Two days before the Tuscaloosa City Council voted to approve a citywide mask ordinance, it was the city’s large industry leaders who prompted the move, said Tuscaloosa Mayor Walt Maddox. 

“Our large industry and large business leaders recognized that we needed to have workforce to be able to have production,” Maddox said. 

The pandemic has also required the city of Tuscaloosa to innovate, Maddox said. 

“In this year’s budget we’re actually going to freeze or eliminate 26 positions that we don’t believe we need in the future,” Maddox said. “Now 26 is not a large number, but if you start doing the payroll on that, those will be significant savings for taxpayers over time.” 

The health crisis has had a real impact on small businesses in Tuscaloosa,  Mayor Maddox said, so the city has worked hard to focus economic development efforts toward that sector. 

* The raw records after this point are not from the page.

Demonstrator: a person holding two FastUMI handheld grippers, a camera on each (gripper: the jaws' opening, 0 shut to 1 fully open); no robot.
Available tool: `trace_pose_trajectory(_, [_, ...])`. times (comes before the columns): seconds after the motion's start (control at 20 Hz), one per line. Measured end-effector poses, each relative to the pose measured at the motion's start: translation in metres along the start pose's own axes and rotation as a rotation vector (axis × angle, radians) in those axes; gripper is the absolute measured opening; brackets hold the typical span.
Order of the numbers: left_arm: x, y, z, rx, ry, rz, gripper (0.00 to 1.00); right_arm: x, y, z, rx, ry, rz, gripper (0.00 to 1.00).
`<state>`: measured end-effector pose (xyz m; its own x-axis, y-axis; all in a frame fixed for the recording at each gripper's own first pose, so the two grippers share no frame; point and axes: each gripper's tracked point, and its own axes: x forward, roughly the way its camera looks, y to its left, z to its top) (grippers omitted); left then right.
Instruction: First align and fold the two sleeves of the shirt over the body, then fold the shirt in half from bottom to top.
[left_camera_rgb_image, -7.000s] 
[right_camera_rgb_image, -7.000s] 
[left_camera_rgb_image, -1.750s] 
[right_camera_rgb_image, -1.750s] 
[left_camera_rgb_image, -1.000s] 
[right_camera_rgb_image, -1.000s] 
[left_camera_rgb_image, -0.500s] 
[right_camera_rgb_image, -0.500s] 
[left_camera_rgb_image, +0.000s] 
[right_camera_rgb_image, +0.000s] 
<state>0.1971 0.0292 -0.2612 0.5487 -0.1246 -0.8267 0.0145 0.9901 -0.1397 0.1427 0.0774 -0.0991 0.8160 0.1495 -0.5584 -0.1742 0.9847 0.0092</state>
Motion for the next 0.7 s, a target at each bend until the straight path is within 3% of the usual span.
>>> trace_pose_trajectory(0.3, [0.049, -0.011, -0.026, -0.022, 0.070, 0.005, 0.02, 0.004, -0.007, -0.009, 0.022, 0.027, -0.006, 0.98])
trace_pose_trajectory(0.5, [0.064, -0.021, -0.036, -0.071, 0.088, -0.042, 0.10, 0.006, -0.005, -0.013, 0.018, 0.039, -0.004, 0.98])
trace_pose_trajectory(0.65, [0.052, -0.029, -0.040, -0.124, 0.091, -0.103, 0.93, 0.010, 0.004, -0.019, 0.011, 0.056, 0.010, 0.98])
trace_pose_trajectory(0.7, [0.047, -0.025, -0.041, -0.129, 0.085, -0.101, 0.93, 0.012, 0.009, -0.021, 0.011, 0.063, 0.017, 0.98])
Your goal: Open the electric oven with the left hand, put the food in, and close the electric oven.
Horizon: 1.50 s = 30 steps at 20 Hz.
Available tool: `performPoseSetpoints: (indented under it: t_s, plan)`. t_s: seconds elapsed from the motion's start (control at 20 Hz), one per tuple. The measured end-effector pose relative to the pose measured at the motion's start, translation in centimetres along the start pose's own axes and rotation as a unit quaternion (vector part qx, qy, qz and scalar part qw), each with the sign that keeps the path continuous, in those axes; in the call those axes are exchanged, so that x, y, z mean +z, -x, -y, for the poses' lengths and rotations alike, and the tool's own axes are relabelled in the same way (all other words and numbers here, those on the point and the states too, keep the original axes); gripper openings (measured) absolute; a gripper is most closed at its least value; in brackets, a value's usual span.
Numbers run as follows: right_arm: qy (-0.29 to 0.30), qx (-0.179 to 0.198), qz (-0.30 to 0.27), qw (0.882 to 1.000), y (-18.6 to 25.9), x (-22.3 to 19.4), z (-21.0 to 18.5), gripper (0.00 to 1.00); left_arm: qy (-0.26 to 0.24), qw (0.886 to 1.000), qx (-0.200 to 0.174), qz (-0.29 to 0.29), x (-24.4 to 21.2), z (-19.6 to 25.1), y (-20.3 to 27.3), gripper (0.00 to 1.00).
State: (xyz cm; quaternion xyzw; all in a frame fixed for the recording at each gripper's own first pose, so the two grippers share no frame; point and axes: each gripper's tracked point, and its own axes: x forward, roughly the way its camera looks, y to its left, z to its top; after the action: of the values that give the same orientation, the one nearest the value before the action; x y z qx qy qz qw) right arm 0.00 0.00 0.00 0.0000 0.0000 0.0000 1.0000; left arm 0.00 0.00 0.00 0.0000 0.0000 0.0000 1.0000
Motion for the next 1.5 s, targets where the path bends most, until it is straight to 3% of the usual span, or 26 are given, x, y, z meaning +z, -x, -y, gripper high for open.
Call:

There were approximately 6,500 small business licenses in Montgomery in March, Maddox said. 

“More than half of those business licenses didn’t make tax payments. That shows you just how bad it was hurting,” Maddox said. 

“It’s those small businesses we don’t need to go dark, because at some point, when we get through this, the worst thing that you can have happen in your city is empty storefronts,” Maddox said. “Empty storefronts lead to blighted property. Blighted property leads into a downturn within that neighborhood or that business community.” 

The Engage Alabama virtual business conference will continue throughout Wednesday and Thursday, with sessions on internet connectivity, the state’s healthcare industry and marketing amid the pandemic.